Este caso del tercer milenio recuerda la persecución sufrida en el siglo XIX por autores como Gustave Flaubert y Charles Baudelaire, por atentar presumiblemente contra la moral y la decencia públicas.
La Literatura tiene la virtud de lanzar preguntas, de crear debates sobre cuestiones puntuales y candentes en cada época. Esta es una parte fundamental e interesante de ella, y no hay por qué cercenarla. No hay razón para abotargar el pensamiento. Un libro, a diferencia de una pintura o de una escultura, no se exhibe, no queda expuesto a la mirada de todos. Lo lee quien lo quiere, seducido por su contenido. No violenta ningún derecho individual.
No hay libro malo que no enseñe algo bueno, sentenció Cervantes siguiendo al oculto creador inteligentísimo de Lázaro de Tormes. Y este, a partir de fuentes clásicas.
Al parecer, la novela de Javier Ochoa, después del fallo favorable del jurado, fue sometida al examen de unos “técnicos en igualdad”. Estos “analistas expertos” debieron de determinar que el contenido no cumple por los parámetros estipulados por la Diputación en el capítulo de igualdad de género. Digo “debieron de” porque al autor no le han contestado para darle explicaciones. En el jurado, que eligió la obra como ganadora, había, entre otros miembros (y miembras), una doctora en Literatura, una profesora de la misma materia, y un teólogo.


 Este hombre se ha quedado a cuadros por tamaña decisión censora. Máxime cuando retiró la obra de otro concurso en Córdoba para no incurrir en incompatibilidades.
Las bases del premio no establecían reglas sobre condiciones argumentales. Ni tienen por qué, salvo que se trate de un premio relacionado con una temática concreta fijada previamente.

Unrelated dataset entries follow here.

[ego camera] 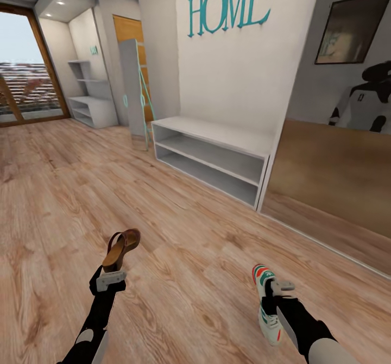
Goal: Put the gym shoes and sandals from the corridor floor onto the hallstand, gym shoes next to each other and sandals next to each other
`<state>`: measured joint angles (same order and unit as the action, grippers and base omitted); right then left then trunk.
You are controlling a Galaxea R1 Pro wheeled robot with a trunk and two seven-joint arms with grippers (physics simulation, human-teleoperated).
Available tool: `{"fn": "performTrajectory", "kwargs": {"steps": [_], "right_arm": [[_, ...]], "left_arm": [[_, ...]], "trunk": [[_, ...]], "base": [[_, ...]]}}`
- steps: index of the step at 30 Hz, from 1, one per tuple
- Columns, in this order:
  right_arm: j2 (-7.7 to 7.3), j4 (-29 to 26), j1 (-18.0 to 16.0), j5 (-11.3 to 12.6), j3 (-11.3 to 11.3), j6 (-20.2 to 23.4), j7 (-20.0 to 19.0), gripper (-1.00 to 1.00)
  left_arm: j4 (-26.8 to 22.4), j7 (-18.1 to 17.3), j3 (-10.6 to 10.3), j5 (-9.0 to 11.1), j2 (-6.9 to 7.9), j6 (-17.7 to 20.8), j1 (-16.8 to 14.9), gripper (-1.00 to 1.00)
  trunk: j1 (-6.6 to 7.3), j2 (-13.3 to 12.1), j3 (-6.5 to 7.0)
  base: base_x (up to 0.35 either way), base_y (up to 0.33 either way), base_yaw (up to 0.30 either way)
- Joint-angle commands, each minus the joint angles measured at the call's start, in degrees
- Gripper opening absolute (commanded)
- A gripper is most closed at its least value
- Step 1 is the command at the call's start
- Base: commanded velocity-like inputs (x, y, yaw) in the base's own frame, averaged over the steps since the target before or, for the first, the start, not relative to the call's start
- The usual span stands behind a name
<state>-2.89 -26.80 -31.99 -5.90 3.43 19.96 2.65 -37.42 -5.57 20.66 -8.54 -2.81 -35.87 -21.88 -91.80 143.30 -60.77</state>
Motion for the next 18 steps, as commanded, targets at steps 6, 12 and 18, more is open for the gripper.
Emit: {"fn": "performTrajectory", "kwargs": {"steps": [6, 12, 18], "right_arm": [[0.3, 0.0, 0.0, -0.1, 0.0, 0.0, 0.0, -1.0], [0.4, 0.1, 0.0, -0.1, 0.0, 0.0, 0.1, -1.0], [0.56, 0.1, 0.0, -0.1, 0.0, 0.0, 0.1, -1.0]], "left_arm": [[0.0, 0.0, 0.0, 0.0, -0.01, 0.0, 0.0, -1.0], [0.0, 0.0, 0.0, 0.0, -0.06, 0.0, 0.0, -1.0], [0.0, 0.0, 0.0, 0.0, -0.06, 0.0, 0.0, -1.0]], "trunk": [[0.0, 0.0, -0.26], [0.0, 0.0, -0.61], [0.0, 0.0, -0.95]], "base": [[0.283, 0.283, 0.004], [0.314, 0.177, 0.079], [0.336, 0.102, 0.141]]}}
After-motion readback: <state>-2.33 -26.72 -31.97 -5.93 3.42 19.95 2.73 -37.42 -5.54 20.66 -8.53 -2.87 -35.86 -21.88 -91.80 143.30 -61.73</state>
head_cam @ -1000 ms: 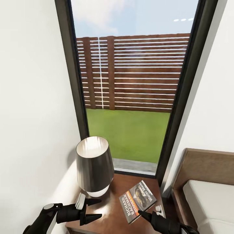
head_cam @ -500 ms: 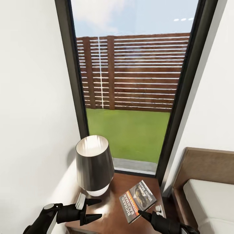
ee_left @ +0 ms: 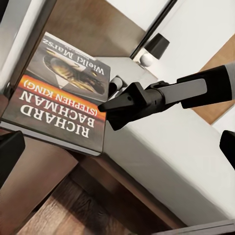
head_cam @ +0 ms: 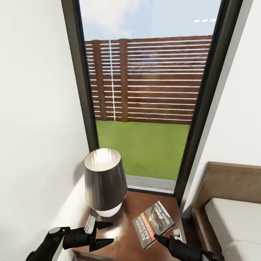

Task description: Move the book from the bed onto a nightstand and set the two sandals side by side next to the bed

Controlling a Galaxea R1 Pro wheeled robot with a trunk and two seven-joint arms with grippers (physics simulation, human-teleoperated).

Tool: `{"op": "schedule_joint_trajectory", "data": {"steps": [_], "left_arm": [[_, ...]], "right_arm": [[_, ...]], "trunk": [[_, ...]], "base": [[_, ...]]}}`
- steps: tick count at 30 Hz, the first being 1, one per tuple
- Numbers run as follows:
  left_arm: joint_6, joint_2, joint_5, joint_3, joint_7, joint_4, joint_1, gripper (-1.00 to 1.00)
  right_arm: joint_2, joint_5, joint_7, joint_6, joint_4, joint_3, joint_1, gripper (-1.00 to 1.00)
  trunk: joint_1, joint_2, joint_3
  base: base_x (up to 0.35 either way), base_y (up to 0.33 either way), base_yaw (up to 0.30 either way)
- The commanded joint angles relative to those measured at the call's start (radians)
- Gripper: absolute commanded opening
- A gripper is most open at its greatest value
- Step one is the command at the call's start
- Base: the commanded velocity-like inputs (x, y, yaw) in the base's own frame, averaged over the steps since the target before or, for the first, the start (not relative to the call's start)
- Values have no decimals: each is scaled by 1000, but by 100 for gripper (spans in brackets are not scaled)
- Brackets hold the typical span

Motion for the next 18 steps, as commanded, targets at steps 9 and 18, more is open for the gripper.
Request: {"op": "schedule_joint_trajectory", "data": {"steps": [9, 18], "left_arm": [[8, -1, -7, 4, -5, -1, -1, 100], [7, -1, -7, 4, -5, -1, -1, 100]], "right_arm": [[1, 1, 3, 10, 0, -6, -1, -100], [1, 1, 3, 10, 0, -6, -1, -100]], "trunk": [[35, -64, -29], [69, -127, -58]], "base": [[0, 0, 0], [0, 0, 0]]}}
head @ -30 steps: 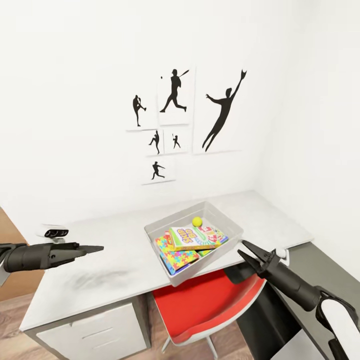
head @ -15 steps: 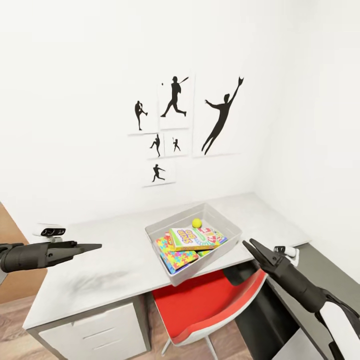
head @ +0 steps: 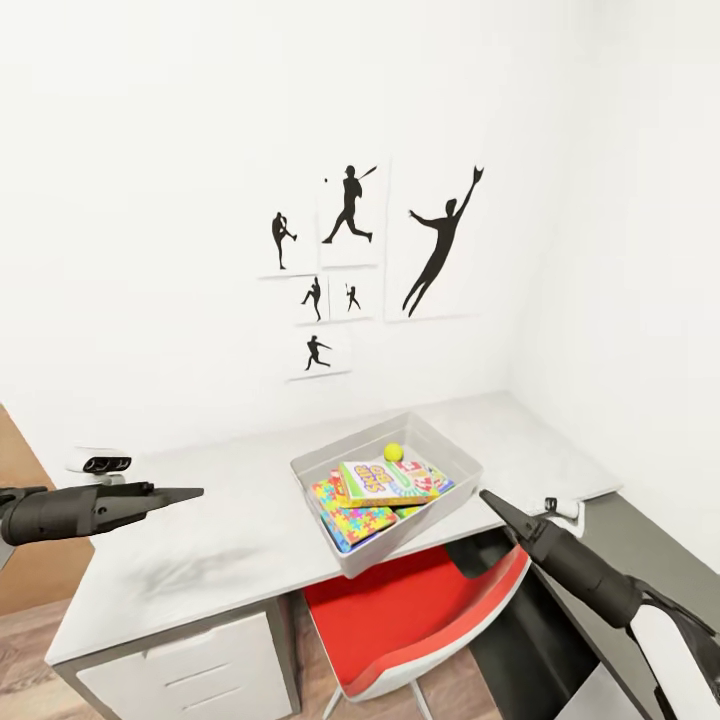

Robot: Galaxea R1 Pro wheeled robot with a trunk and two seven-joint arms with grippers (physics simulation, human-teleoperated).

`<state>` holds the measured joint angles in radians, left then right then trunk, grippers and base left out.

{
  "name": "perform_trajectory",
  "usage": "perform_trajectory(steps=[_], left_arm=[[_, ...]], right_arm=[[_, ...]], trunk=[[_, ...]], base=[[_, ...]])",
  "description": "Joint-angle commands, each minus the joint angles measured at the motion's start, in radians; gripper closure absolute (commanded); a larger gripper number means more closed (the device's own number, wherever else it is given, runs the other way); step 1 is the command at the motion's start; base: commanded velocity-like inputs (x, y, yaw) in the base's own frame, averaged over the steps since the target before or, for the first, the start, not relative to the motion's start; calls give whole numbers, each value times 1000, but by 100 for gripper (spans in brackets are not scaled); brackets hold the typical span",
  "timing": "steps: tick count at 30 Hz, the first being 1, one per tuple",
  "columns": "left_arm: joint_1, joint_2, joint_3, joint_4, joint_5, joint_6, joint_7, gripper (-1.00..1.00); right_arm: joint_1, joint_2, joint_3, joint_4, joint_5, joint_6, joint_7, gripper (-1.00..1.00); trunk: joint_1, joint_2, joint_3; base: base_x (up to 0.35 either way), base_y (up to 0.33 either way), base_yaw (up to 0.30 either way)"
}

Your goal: Put all the toys in the child's room - the three board games (two on the bed and one on the table), the two jigsaw puzzles on the table, and the tennis ball on the table - inside the toy box on the table in the child's room.

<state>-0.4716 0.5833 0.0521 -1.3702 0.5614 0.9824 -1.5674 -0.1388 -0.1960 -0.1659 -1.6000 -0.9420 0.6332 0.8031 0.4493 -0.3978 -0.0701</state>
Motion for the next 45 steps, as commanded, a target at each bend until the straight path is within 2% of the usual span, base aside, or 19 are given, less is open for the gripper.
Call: perform_trajectory(steps=[1,12,39,43,45], left_arm=[[-1,0,-1,0,-1,10,-3,-100],[-1,-1,-1,0,-3,10,-3,-100],[-1,0,-1,9,0,10,-3,-100],[-1,0,-1,11,0,10,-3,-100],[-1,0,-1,15,0,10,-3,-100]], right_arm=[[-1,1,0,0,6,6,1,-100],[-1,2,-6,1,27,5,3,-100],[-2,3,-6,2,28,4,-13,-100],[-2,3,-4,2,29,4,-31,-100],[-2,2,-5,2,27,7,-66,-100]], trunk=[[1,-2,-1],[1,-2,15],[1,-2,16],[1,-2,16],[1,-2,16]], base=[[0,0,0],[0,0,0],[0,0,0],[-24,0,0],[-105,0,0]])
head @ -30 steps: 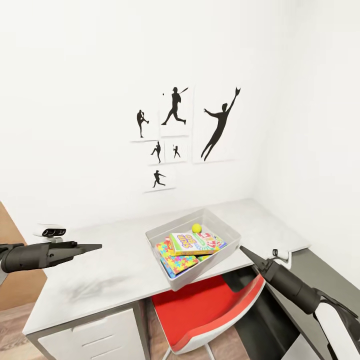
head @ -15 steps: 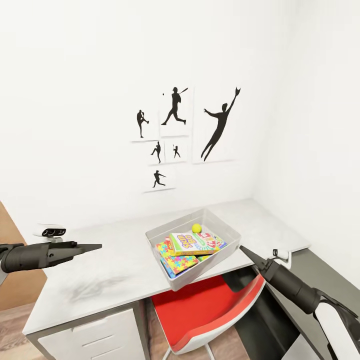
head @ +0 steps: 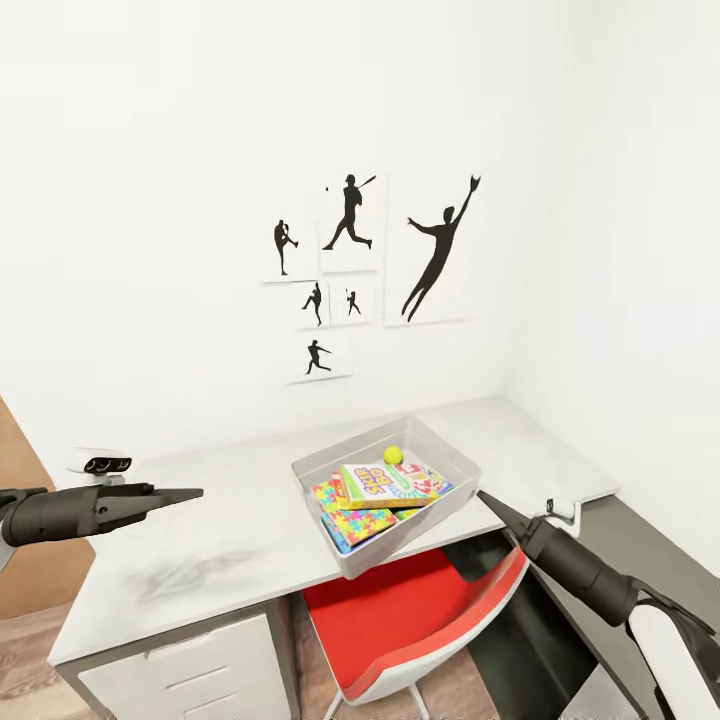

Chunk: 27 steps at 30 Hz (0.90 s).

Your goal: Put all the toys in the child's room - the three board games (two on the bed and one on the table), the two jigsaw puzzles on the table, and the tennis ball on the table - inside the toy box on the table in the child's room.

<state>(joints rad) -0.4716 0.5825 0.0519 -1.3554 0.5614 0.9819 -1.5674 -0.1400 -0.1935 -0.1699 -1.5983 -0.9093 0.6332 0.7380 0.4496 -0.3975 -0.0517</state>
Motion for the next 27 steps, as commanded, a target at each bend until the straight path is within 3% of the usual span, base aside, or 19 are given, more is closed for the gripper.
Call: perform_trajectory(steps=[1,5,17,27], left_arm=[[-1,0,0,5,0,11,-3,-100],[-1,1,1,19,-1,11,-3,-100],[-1,2,2,23,-1,11,-3,-100],[-1,3,7,23,-1,11,-3,-100]], right_arm=[[-1,-1,-2,0,-7,9,-22,-100],[-1,-3,-4,0,-8,8,-76,-100],[-1,-1,-3,0,-15,7,-73,-100],[-1,-1,-3,0,-16,7,-72,-100]], trunk=[[0,-2,-2],[0,-2,-2],[0,-2,-2],[0,-2,5]], base=[[-157,18,0],[-212,77,0],[-84,27,-7],[-90,163,-209]])
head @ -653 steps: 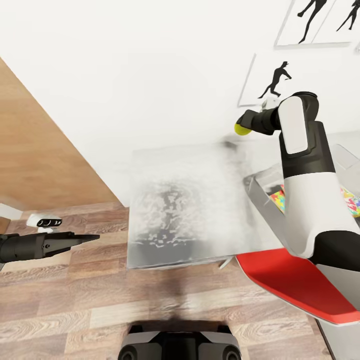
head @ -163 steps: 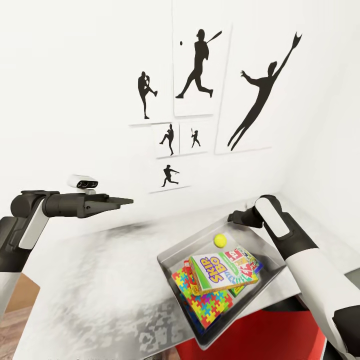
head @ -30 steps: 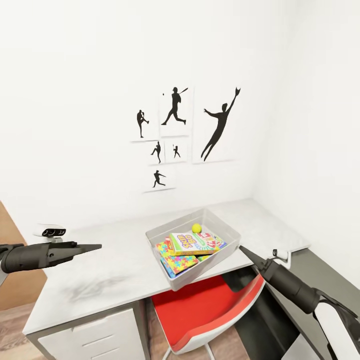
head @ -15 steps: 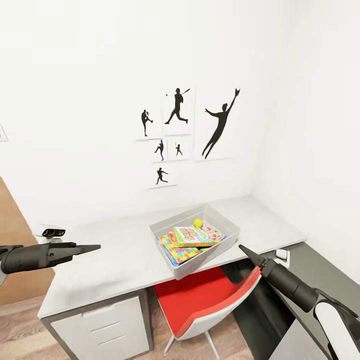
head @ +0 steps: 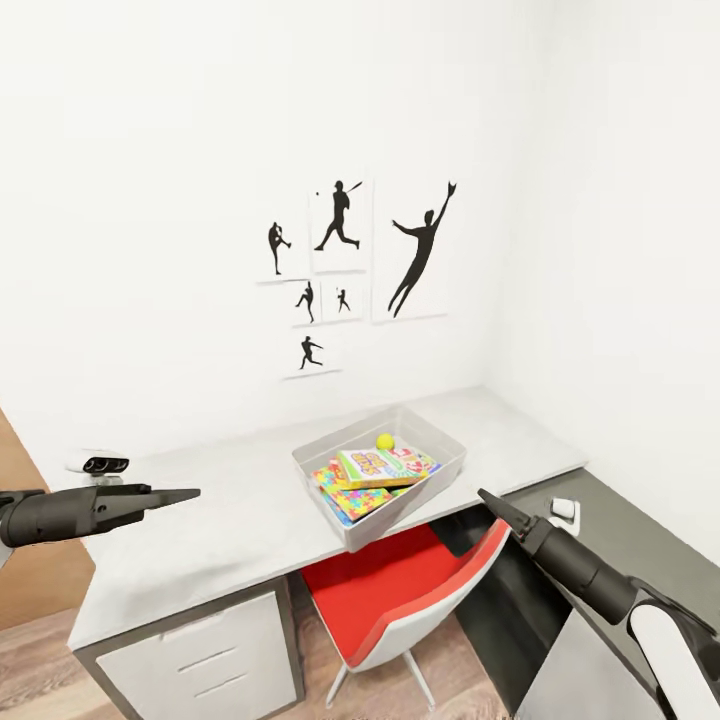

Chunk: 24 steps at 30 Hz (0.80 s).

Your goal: Put all the toys in the child's room - the three board games (two on the bed and one on the table), the two jigsaw puzzles on the table, and the tennis ball on the table - inside the toy box on the table in the child's room.

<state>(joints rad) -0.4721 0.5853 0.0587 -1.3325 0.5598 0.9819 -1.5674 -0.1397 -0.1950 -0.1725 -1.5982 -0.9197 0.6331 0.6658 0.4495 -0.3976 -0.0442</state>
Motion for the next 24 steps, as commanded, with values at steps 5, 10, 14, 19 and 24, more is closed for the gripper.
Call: perform_trajectory(steps=[5,10,14,19,24], left_arm=[[0,2,2,0,1,11,-3,-100],[0,3,3,0,2,11,-3,-100],[0,4,5,-1,2,11,-3,-100],[0,5,8,0,2,11,-3,-100],[0,7,9,0,1,11,-3,-100]], right_arm=[[-1,0,0,0,-4,8,0,-100],[-1,0,1,0,-5,8,0,-100],[-1,0,1,0,-4,8,0,-100],[-1,1,1,0,-1,8,0,-100],[-1,1,1,0,1,8,0,-100]], trunk=[[0,-2,1],[0,-2,4],[0,-2,7],[0,-2,10],[0,-2,14]], base=[[-177,196,-255],[-207,165,-257],[-183,122,-258],[-170,92,-258],[-186,91,-258]])
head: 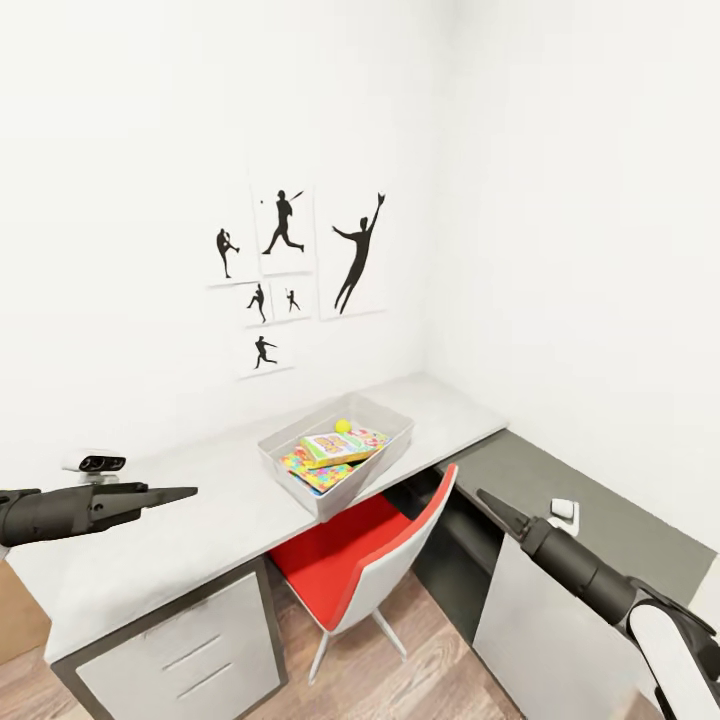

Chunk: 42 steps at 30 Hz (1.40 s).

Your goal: Put all the toys in the child's room - the three board games (two on the bed and one on the table), the two jigsaw puzzles on the table, and the tennis ball on the table - inside the toy box on the table in the child's room.

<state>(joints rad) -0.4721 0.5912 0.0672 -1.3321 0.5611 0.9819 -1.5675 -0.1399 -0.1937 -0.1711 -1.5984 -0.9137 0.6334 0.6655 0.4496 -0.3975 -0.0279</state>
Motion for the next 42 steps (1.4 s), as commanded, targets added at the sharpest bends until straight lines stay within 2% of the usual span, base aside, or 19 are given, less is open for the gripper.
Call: perform_trajectory(steps=[1,29,42], left_arm=[[0,1,1,0,0,11,-3,-100],[0,1,2,0,0,11,-3,-100],[0,1,4,1,0,11,-3,-100]], right_arm=[[-1,0,-1,0,-5,7,0,-100],[-1,-1,-3,0,-8,8,0,-100],[-1,-1,-3,1,-11,8,0,-100]], trunk=[[0,-2,-2],[0,-2,17],[0,-2,26]], base=[[-194,112,-258],[-197,148,-258],[-49,150,-258]])
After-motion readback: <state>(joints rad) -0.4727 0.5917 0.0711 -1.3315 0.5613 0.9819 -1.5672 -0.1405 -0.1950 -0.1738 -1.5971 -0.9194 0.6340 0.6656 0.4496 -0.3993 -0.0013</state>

Absurdo, inverosímil, kafkiano, terrorífico a la manera de manía persecutoria de Fernando de Rojas, acosado autor converso de La Celestina (1499). Léase a Stephen Gilman (La España de Fernando de Rojas, 1972, 1978), cuando habla de la autoconciencia adquirida como impulso creador. Son los problemas que aquejan a un intelectual, o a una sociedad, los que estimulan mayormente la creatividad. En la circunstancia de Rojas, y en estimación de Juan Goytisolo, “el ‘cuento de horror’ que le ha referido la sociedad se convertirá en esta admirable ‘historia de horror’ que es, a fin de cuentas, La Celestina”. Hay obras artísticas y literarias que gritan ¡aquí pasa algo! La literatura de tesis, de denuncia, nunca está de más si es al mismo tiempo versátil, polifónica, polisémica. Si hay cuerpo, sangre, vida y carácter en sus personajes y se rehúye el simple estilo panfletario. Galdós evolucionó de maravilla en las novelas de su segunda época, las llamadas de Madrid o contemporáneas. En ellas, más que su voz narrativa, habla el personaje por sí mismo, libre e independiente, disgregado de su autor. Es este un sutil punto de maestría muy difícil de conseguir.
Por favor, que se dejen los políticos elegidos por la soberanía popular de ejercer de censores de la imaginación creadora.